DARYL DINGLEY: I think the Competition Commission for example…a few years ago; you might have remembered that they said there couldn’t be this sort of collective bargaining between the Hospital Association, the Board of Healthcare Funders, and the different practitioner groups. In my view, it was actually working quite well then, before they came and said you couldn’t do that. Then you had the cultivating power of these different bodies and I think it was functioning quite well. The intervention at that stage, to say you can’t do that, has actually upset the balance because in that context you have powerful people such as Discovery negotiating with smaller groupings, and the balance is upset. Similarly, the private hospitals also have a lot more market power in terms of their negotiation techniques and ability to get the right prices etcetera, out of different service providers because of this imbalance. They are going to look at that. They’re going to look at previous interventions. They’re going to look at the regulatory framework and I think ultimately, we might end up with a better functioning sector than we have today.
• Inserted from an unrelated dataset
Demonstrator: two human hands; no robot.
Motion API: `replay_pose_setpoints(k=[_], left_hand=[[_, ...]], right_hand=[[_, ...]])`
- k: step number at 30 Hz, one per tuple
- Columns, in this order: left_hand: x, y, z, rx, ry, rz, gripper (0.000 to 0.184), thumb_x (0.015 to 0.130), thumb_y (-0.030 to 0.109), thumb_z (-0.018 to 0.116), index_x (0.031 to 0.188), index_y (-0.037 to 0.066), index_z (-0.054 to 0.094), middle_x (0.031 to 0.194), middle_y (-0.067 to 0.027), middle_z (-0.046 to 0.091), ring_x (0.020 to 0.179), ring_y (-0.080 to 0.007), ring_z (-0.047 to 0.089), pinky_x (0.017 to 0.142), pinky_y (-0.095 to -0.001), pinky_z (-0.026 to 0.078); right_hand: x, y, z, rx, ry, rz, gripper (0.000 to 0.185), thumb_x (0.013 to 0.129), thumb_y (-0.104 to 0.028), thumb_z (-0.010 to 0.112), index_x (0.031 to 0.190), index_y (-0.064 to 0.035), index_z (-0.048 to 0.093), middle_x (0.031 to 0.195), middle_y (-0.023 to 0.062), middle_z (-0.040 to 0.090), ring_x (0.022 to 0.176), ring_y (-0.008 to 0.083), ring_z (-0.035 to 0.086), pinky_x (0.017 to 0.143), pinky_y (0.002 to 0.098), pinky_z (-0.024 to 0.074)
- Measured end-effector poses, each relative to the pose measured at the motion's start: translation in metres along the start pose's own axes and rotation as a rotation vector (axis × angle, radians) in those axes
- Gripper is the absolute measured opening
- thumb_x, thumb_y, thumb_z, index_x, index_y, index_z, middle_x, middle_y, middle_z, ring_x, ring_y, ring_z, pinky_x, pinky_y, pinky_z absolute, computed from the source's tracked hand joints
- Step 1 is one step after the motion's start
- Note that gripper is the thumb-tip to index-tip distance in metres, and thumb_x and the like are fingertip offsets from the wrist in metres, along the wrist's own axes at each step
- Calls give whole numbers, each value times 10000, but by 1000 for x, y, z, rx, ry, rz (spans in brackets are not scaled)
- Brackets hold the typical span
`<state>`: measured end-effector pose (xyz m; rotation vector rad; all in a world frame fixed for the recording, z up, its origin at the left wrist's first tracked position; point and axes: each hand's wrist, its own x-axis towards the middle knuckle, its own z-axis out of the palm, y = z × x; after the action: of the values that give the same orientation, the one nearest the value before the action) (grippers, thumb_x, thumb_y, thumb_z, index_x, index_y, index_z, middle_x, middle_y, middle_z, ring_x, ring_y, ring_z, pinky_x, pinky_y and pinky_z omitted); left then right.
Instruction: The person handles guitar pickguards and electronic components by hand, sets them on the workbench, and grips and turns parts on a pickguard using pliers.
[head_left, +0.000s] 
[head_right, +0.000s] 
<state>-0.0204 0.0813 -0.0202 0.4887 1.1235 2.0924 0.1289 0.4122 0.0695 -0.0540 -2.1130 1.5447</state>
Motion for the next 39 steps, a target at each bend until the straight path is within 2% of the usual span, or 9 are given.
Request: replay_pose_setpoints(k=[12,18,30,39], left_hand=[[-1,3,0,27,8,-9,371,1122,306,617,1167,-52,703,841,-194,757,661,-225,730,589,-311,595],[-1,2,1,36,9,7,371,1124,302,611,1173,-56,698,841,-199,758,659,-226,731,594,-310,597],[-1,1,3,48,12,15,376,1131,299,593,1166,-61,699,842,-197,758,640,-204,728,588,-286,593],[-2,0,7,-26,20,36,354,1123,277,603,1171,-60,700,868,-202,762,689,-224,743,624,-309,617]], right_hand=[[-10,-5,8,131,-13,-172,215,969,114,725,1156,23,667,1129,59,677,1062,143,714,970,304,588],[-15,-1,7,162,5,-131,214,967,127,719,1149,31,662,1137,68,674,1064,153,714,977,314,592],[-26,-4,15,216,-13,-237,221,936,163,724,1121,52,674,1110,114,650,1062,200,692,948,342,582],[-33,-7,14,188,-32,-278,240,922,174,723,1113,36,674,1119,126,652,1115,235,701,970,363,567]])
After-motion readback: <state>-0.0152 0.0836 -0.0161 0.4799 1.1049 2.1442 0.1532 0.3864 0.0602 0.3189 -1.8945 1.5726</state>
GUGULETHU MFUPHI:  Coming back to Alec’s comments regarding the State’s role here, shouldn’t they be picking up a few lessons from the private sector?

DARYL DINGLEY: I believe that they should. A few years ago, they increased nurses’ salaries in the public sector and the immediate impact was that all the nurses ran across to the State hospitals. What happened is that the private hospitals then had to increase their nurses’ salaries and they had inflationary pressure. The decisions that are made there often impact upon the private sector, and I think those issues need to be looked at quite closely.

ALEC HOGG: Unintended consequences of decisions made by people who don’t know what they don’t know. We see this all over the word and I guess we’re probably going to have another rerun of that movie, but you can’t change it. I can’t change it. All we can do is talk about it.

GUGULETHU MFUPHI:  It seems as though the optimism here is dying, Alec.

ALEC HOGG: No, I’m very optimistic. I think the people in South Africa are the most fantastic people in the world. We’ve overcome so much ridiculous intervention. It’s extraordinary…the resilience we have with these people (my countrymen) and that’s why we’re going to get to Petrus de Kock later on and talk about active citizenship.

GUGULETHU MFUPHI:  Don’t say that too loudly. He might not come in.

ALEC HOGG: No, I’m on his side for Brand South Africa – active citizenry. Get involved.

GUGULETHU MFUPHI:  Get involved.

ALEC HOGG: Exactly.

GUGULETHU MFUPHI:  Thank you so much Daryl, for getting involved in this discussion and hopefully you’ll be back to give us an update. That was Daryl Dingley, Competition Partner at Webber Wentzel.